If you want to read a most excellent book about .Net compiler construction, I can't recommend ('enough' coming after title) John Gough's "Compiling for the .NET Common Language Runtime (CLR)" enough. It is a fantastic book. Most compiler books seem to have 13 chapters dedicated to scanning and generating AST's, and then when it comes actual design decisions, that is "left as an excercise for the reader, but here is an example that is great for addition of integers". This book however, covers everything important and skips everything that (in fact) has almost nothing to do with writing a compiler. It is based on writing a Pascal compiler, which I thought I wouldn't like (another one of those god damn languages I don't use), but it is actually perfect. Writing about a C# compiler wouldn't help much, because IL is so C# already. With Pascal there are enough tricky mappings that you really get a feel for the art, as well as the science of it. I'm assuming of course that if you read this far, you are interested in the subject. If you are just scanning, hoping for one more sex joke, well sorry I don't have one. But Redd Fox does. A woman walking with a friend sees her husband coming out of the florist's with a dozen roses. "Damn, now I'm going to have my legs up in the air all week.", to which her friend replies, "Why don't you just get a vase?".

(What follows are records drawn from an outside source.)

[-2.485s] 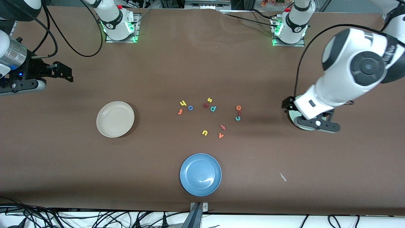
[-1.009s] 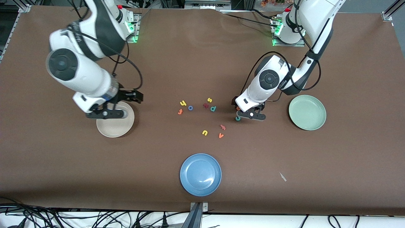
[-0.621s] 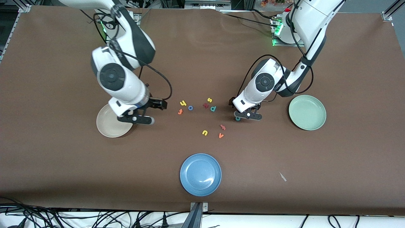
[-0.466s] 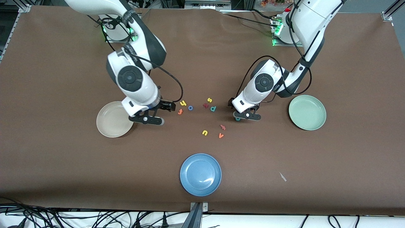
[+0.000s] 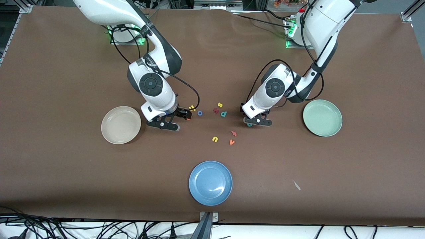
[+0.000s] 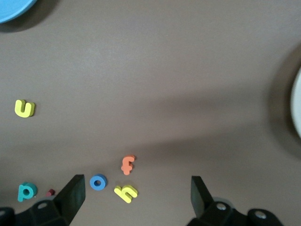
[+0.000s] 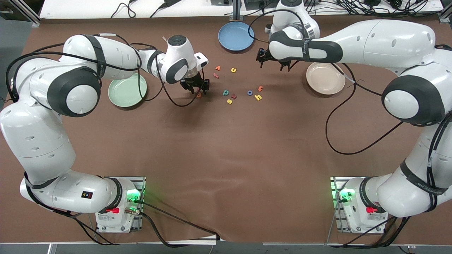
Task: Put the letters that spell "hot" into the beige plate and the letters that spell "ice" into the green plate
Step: 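Grasp the orange e with the left gripper while the right gripper descends, then drop the e on the green plate while the right gripper grasps the f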
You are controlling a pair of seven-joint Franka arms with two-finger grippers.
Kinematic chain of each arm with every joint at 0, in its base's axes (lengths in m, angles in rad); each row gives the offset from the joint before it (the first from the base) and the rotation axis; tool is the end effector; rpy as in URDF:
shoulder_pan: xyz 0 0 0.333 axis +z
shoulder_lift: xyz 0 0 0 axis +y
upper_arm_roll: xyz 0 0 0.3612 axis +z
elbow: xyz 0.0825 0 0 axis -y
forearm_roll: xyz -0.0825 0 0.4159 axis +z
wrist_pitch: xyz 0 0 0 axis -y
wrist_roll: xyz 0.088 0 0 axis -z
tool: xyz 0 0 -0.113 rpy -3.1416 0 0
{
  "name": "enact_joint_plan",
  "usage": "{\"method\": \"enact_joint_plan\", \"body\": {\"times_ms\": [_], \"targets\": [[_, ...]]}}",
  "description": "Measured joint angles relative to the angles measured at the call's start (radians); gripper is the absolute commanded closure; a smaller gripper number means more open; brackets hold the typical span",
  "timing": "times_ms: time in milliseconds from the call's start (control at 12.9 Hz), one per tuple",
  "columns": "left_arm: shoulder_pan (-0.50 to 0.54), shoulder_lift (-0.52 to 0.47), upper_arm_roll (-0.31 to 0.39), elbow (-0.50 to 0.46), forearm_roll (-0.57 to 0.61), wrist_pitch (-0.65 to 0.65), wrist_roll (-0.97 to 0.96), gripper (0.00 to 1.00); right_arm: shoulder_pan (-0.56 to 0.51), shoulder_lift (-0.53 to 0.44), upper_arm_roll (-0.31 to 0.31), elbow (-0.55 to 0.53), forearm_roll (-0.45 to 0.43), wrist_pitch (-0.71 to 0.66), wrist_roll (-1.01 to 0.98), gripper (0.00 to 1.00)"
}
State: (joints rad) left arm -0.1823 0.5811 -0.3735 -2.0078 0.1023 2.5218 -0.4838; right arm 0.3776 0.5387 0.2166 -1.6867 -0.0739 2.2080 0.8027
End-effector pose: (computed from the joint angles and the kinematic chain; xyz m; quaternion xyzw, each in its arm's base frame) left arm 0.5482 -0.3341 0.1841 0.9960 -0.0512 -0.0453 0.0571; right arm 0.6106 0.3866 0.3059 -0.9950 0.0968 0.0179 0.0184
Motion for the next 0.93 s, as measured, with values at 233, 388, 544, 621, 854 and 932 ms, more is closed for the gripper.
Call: {"method": "enact_joint_plan", "body": {"times_ms": [233,388,544,621,854,932], "targets": [[-0.013,0.008,0.004,0.000,0.000,0.000,-0.005,0.52,0.000,0.013,0.015,-0.075,-0.010,0.112,0.018,0.01],[-0.013,0.009,0.005,0.000,0.001,0.000,-0.004,0.59,0.001,0.036,0.027,-0.099,-0.059,0.148,0.049,0.01],[-0.013,0.009,0.005,0.000,0.006,-0.001,-0.005,0.76,0.009,0.060,0.032,-0.101,-0.096,0.170,0.075,0.01],[-0.013,0.008,0.007,0.000,0.013,-0.001,-0.005,0.89,0.016,0.072,0.033,-0.101,-0.110,0.187,0.093,0.01],[-0.013,0.006,0.009,0.001,0.015,-0.002,-0.005,1.00,0.024,0.094,0.045,-0.101,-0.142,0.218,0.127,0.02],[-0.013,0.006,0.009,0.001,0.015,-0.002,-0.005,1.00,0.024,0.098,0.046,-0.101,-0.151,0.224,0.132,0.02]]}}
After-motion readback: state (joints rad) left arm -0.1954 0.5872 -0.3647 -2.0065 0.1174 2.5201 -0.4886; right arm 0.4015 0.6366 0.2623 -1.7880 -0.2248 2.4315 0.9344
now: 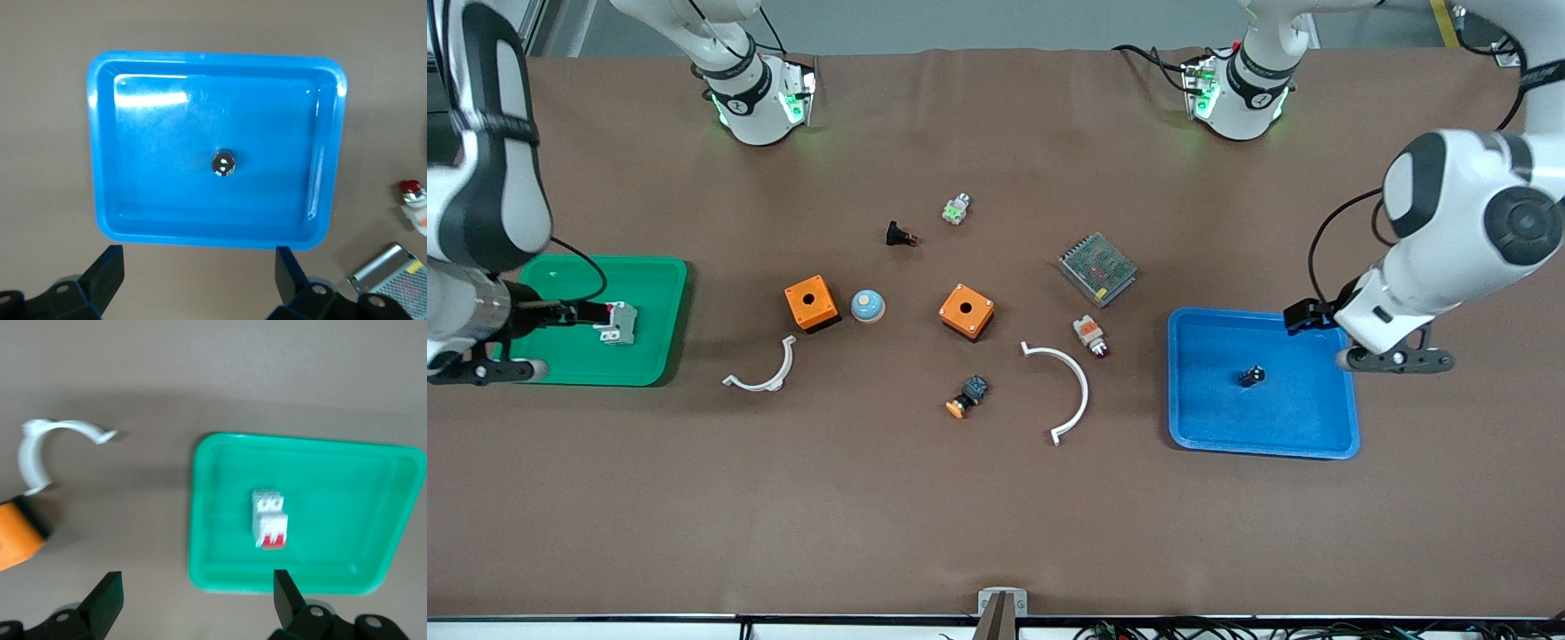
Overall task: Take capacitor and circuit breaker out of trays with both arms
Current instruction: 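Reach the right gripper to the breaker while the left gripper reaches the capacitor, then grasp the white breaker with the right gripper while the left gripper grasps the capacitor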
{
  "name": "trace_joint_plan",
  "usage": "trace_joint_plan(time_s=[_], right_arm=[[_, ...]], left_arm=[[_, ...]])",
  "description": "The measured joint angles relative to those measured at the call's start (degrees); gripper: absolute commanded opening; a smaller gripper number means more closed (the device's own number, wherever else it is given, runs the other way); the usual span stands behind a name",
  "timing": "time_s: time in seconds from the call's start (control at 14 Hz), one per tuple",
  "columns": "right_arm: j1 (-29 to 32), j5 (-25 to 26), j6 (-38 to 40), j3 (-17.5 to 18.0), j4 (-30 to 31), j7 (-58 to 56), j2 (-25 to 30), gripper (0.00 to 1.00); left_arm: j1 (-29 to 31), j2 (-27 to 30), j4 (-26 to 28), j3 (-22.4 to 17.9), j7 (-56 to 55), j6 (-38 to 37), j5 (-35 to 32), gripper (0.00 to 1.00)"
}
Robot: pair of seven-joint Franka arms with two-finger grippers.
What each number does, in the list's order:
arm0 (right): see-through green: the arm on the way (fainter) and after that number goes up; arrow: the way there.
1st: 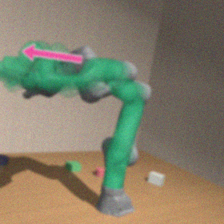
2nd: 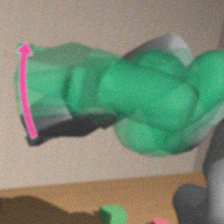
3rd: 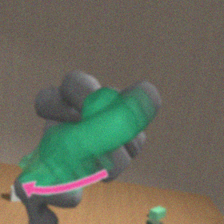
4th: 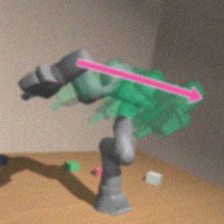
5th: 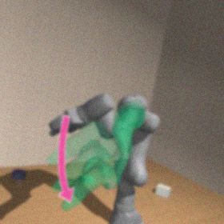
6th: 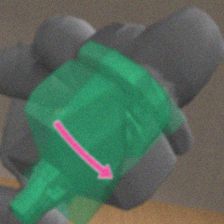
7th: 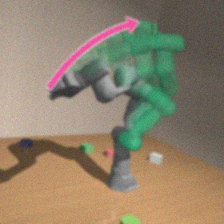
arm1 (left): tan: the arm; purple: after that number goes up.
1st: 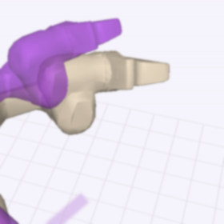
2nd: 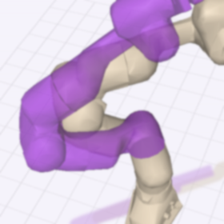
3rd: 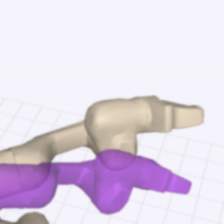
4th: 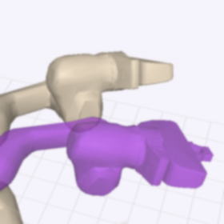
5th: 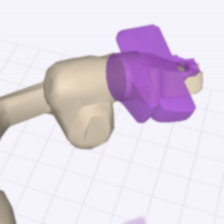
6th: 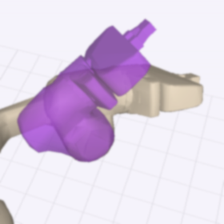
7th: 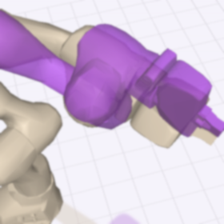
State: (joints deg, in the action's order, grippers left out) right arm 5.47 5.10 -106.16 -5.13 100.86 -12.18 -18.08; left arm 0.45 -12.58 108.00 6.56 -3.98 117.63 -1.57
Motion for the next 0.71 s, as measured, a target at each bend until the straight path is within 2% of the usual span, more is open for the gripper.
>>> trace_joint_plan(time_s=[0.21,0.5,0.57,0.64,0.71], right_arm=[[2.9,1.7,-12.4,-0.1,10.0,-2.2,-2.4,1.0],[6.5,1.9,-20.0,-0.2,14.7,-6.8,-4.8,1.0],[7.8,1.9,-21.1,-0.2,15.3,-7.9,-5.3,0.97],[8.8,1.9,-22.0,-0.2,16.0,-8.7,-5.7,0.88],[9.6,1.9,-23.4,-0.2,16.8,-9.2,-6.0,0.65]], left_arm=[[0.0,-4.4,3.3,0.0,0.0,9.5,0.0,0.94],[0.1,-11.4,7.4,0.0,0.0,22.9,0.0,0.83],[0.1,-13.1,7.5,0.0,0.0,24.9,0.0,0.8],[0.1,-14.4,7.5,0.0,0.0,26.2,0.0,0.78],[0.1,-15.5,7.5,0.0,0.0,27.0,0.0,0.75]])
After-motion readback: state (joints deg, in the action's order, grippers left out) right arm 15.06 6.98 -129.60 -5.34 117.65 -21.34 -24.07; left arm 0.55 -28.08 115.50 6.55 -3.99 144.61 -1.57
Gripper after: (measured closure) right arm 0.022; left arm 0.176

PS I know there are many VB programmers out there wanting to comment on what an idiot I am. For sure. VB is faster, it invented the word rad, its used by millions, even chickens, it can do all this stuff, and all that stuff too, my facts are just wrong etc etc. I know that, I'm just being silly. I totally respect VB, and VB programmers, really. I say this because I'm somewhat fearful of full bore VB wrath overrunning the comment section in here. Fortunatly I just installed that spam guard thingy. The copy-the-number-into-the-textbox step should keep the majority of them at bay.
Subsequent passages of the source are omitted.